(WORK TO COMPLETE)
Each line of the data below from the one holding "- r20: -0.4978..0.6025" to the one holding "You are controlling", inclusive, is to be reproduced exactly; no other line belongs in the answer.

(DATA TO USE)
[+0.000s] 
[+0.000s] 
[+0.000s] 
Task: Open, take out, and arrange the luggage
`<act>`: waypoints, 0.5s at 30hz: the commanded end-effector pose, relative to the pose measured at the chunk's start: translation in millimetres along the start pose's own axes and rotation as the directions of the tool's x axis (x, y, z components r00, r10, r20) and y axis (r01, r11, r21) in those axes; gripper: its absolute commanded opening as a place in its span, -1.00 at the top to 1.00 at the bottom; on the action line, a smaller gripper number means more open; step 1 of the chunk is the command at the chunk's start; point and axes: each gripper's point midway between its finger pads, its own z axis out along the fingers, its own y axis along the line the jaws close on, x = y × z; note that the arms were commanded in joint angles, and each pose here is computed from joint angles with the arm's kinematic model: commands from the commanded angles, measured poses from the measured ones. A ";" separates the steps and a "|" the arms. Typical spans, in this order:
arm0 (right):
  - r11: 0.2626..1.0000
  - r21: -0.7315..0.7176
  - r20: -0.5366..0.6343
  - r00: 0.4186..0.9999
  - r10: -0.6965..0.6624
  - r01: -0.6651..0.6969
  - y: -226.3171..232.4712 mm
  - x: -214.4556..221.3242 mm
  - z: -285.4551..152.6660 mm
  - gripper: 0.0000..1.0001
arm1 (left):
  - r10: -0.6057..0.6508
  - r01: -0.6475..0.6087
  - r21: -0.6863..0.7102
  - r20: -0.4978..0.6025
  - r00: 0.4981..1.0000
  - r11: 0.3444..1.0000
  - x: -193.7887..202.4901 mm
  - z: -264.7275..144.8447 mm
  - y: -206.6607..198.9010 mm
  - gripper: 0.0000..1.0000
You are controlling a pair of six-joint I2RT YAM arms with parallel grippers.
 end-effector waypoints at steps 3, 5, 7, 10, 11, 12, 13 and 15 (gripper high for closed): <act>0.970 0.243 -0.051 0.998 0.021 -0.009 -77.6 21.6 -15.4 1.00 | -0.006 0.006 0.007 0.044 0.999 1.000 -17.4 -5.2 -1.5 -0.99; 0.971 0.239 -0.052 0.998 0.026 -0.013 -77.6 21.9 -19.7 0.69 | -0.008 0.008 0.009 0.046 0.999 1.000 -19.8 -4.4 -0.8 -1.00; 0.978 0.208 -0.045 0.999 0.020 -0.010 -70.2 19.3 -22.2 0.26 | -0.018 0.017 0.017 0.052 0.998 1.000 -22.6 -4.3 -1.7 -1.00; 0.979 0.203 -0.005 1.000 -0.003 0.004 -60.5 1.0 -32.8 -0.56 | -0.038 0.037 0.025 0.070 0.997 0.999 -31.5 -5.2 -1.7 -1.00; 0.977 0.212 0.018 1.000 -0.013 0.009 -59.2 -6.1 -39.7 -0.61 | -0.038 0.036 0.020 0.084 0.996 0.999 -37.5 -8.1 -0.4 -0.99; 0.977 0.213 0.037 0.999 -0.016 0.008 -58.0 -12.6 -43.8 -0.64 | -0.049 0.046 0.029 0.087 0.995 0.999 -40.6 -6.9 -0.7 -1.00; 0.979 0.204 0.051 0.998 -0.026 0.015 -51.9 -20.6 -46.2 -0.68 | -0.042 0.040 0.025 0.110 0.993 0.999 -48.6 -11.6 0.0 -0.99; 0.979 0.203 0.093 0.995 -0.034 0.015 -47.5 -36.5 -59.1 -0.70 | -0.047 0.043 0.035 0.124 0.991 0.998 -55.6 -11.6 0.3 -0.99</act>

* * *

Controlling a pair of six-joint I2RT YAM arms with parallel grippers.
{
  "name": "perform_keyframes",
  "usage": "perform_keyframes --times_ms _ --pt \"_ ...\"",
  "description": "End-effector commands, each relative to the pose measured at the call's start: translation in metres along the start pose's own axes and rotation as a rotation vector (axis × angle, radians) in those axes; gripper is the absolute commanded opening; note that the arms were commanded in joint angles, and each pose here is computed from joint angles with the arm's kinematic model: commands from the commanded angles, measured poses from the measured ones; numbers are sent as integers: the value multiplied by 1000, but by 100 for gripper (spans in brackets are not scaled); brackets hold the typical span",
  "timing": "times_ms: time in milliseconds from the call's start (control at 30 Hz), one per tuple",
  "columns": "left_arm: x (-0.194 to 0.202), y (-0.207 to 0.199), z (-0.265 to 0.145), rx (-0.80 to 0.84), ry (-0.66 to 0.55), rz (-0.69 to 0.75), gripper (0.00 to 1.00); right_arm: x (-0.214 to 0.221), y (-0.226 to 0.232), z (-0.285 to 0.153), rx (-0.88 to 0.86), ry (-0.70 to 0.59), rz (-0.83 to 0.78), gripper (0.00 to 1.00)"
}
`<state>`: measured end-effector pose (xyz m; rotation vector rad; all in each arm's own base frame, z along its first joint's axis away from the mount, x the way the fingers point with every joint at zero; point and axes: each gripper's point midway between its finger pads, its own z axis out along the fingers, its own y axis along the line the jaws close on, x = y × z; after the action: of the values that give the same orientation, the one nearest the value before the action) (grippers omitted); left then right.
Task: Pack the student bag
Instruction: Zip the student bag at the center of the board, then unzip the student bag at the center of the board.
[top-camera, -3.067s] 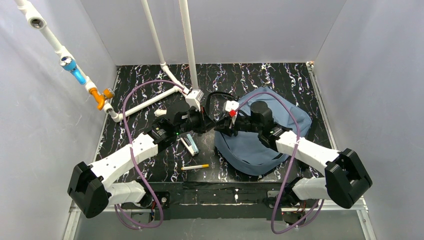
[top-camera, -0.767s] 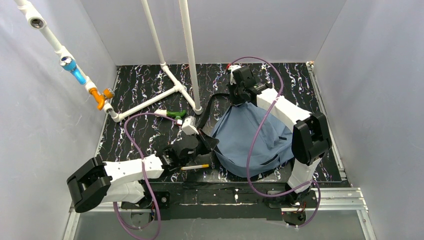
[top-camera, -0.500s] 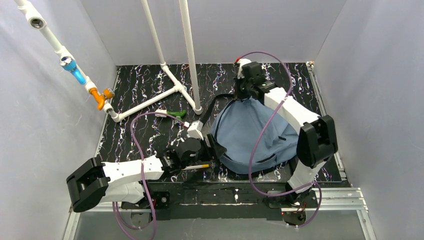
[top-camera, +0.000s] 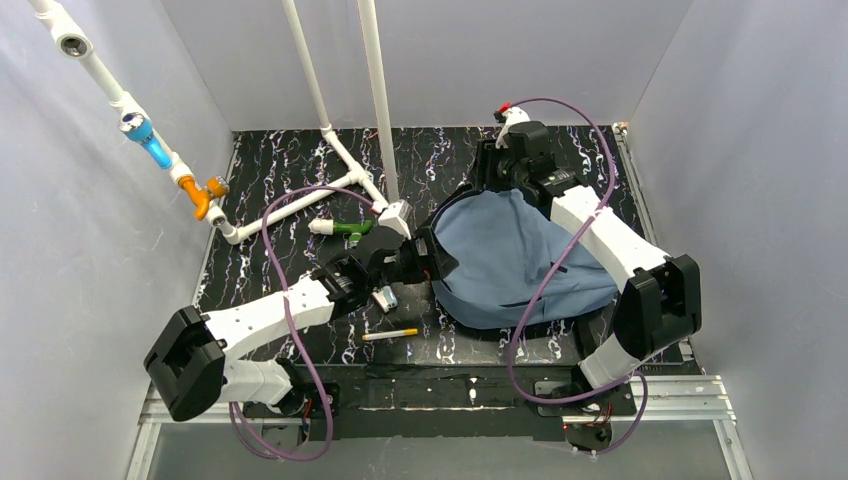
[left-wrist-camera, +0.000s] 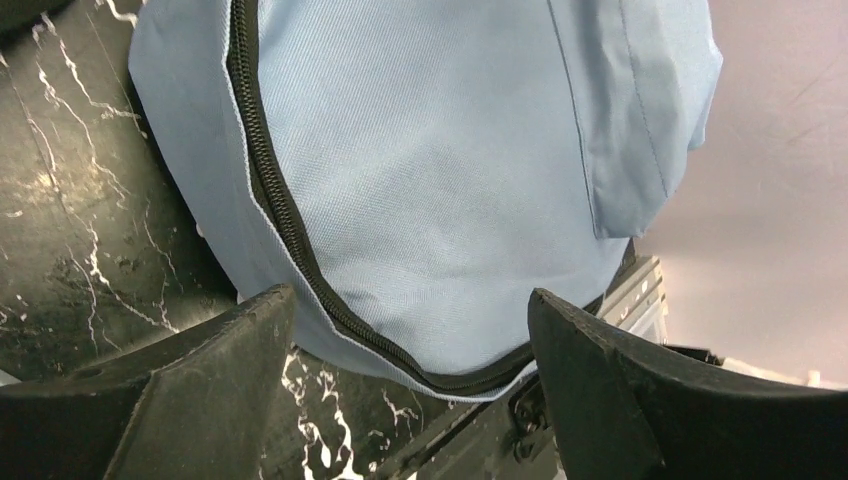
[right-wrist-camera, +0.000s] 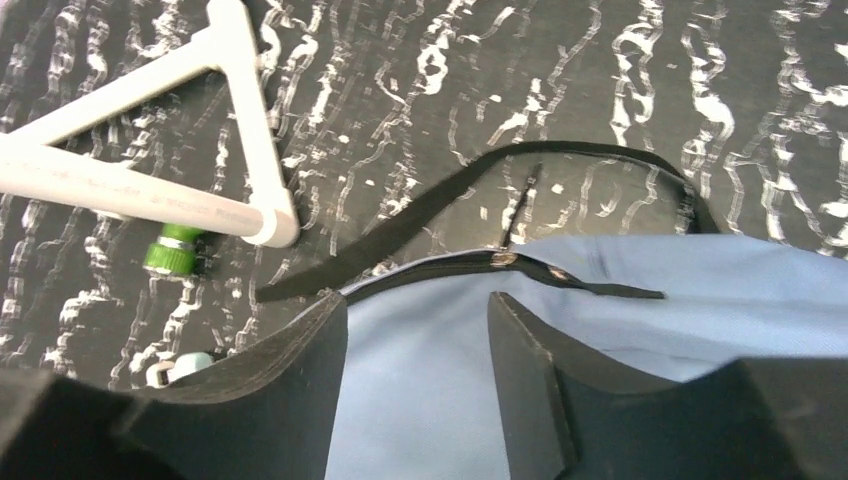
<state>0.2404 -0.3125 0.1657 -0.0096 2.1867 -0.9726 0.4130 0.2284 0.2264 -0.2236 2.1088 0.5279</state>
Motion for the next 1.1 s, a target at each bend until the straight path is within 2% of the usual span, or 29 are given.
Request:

(THE ANSWER)
  - r20: -0.4978..0.6025
  - r00: 0.4981..1.0000
  - r11: 0.3444..1.0000
  - x: -193.7887..202.4901 mm
  - z: -264.7275..144.8447 mm
  - y: -206.6607..198.9010 mm
  - gripper: 0.0000..1.0000
You are controlling a pair of six-joint I2RT YAM arms with parallel grippers.

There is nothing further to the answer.